WE SET OFF FOR THE STATION THAT MORNING, LILY AND I. I know it pains you to hear this, my dear wife, but I feel I must tell the tale forward. You and I are one, in ways that we once discussed with regularity and even celebrated when you were my wife and I was your husband. Then we were divided. I am sorry, for I prefer love to war, but the truth is standing in the middle of the room and so I will not ignore it. The truth is your absence and Lily’s presence. I say “presence” euphemistically, when what I mean is something more specific. She is standing here, her dress not quite covering it.

We had been living in the city together for a little less than a year, Lily and I. Most of our time was spent in an apartment, exercising one another and dreaming of the day when we might start again in a finer place. I hadn’t known exactly what I meant by that, “a finer place,” until the postman delivered a letter written to Lily by an elderly friend of her parents, one Mrs. Pritchard. This fine woman had heard from Lily’s parents that Lily was looking for a place to spend part of the summer, and she was writing with a suggestion that took the form of a description of a village, and a road in it, and a house on that road that sounded like nothing so much as perfection. You and I once spent a summer in a village, but it was a dingy thing, with narrow paths that made movement through it nearly impossible. This village, as communicated by Mrs. Pritchard, sounded in me like a high note. Lily did not agree, but she did not have to; I heard her agreement in her silence.

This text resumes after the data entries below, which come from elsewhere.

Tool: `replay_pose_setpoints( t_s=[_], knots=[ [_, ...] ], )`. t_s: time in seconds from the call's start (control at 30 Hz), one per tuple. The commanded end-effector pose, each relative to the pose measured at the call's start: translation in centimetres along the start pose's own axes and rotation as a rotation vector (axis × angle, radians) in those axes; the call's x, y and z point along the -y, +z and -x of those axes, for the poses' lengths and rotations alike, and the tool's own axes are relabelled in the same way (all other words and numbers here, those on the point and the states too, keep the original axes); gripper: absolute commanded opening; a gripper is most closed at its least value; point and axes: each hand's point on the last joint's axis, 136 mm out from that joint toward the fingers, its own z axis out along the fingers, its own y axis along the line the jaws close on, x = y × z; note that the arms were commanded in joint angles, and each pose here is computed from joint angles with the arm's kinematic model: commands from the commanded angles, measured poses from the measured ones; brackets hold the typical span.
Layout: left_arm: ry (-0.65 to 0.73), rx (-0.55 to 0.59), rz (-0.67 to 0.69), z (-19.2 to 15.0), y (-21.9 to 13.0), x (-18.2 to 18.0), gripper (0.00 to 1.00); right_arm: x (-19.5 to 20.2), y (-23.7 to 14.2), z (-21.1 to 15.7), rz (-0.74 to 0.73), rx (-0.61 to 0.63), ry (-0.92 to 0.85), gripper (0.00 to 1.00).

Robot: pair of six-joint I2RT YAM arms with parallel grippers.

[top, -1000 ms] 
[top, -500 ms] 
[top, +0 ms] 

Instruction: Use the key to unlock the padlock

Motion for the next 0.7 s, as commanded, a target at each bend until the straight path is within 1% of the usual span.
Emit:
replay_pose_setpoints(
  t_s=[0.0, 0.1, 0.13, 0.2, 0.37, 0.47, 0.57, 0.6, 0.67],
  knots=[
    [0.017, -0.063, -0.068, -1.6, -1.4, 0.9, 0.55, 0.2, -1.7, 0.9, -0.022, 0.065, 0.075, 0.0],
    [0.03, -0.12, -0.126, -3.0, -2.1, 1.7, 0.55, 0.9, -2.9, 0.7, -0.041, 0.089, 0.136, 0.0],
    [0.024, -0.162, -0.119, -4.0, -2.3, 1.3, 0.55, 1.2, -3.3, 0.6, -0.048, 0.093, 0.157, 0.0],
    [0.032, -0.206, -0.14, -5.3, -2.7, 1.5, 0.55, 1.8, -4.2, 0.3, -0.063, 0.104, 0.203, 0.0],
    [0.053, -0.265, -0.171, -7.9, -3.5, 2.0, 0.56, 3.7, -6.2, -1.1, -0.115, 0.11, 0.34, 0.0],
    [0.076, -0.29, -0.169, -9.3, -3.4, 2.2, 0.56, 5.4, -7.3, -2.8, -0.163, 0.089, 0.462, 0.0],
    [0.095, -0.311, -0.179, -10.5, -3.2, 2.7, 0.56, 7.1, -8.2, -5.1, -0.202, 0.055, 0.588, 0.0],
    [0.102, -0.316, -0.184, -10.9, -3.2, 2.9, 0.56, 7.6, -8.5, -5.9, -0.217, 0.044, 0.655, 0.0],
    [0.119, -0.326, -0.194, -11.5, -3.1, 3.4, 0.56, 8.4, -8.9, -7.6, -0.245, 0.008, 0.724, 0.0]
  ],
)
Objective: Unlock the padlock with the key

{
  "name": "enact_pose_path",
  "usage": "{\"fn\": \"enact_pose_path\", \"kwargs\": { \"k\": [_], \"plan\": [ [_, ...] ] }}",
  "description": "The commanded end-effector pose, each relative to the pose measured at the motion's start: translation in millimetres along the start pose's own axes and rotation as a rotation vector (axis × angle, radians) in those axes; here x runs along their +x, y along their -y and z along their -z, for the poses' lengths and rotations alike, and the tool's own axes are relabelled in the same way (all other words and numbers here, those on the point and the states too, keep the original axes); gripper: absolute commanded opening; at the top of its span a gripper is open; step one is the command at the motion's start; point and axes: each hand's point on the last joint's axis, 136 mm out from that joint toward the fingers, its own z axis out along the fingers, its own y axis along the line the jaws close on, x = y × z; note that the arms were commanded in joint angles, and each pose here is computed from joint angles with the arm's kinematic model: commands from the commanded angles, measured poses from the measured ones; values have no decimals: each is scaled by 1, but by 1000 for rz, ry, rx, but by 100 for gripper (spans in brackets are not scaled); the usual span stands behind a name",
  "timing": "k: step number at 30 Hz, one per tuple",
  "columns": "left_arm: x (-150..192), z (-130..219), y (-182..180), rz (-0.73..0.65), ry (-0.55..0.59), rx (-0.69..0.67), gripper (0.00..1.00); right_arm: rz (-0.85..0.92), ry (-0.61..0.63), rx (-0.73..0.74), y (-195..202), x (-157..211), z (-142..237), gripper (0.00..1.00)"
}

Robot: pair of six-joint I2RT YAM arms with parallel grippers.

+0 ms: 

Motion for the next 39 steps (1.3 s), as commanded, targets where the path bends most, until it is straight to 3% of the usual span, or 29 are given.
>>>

At the train station on the morning of our departure, we were ringed by the denizens of the city that we had not, up until that very moment, met, and a more decrepit and disreputable crew I cannot imagine: There was a blind boy who could say only the words “more” and “money,” a crippled girl who tried to stay faithful to her innocent girlhood but was betrayed by the voluptuous flowering of her figure, and a man with a maimed hand who looked at the girl with a rude hunger that left no doubt as to the eventual destination of the hand. The deformities, both of body and of soul, came out of every corner of the station, and they reminded me of the small cottage in the seaside town where you and I stayed on our honeymoon. That was our village, and it was tolerable only because we went there with a hope that protected us from its reality. Do you remember? There were noises in the walls as something scuttled from left to right and top to bottom, like a text we were afraid to read. That was how I expressed it at the time, and you laughed and said that was too beautiful a conceit to waste on such an ugly sight. “The ugly is a component of the beautiful,” I said. You agreed. You were wrong, though you could not have known it at the time. The train station stands as proof of your error.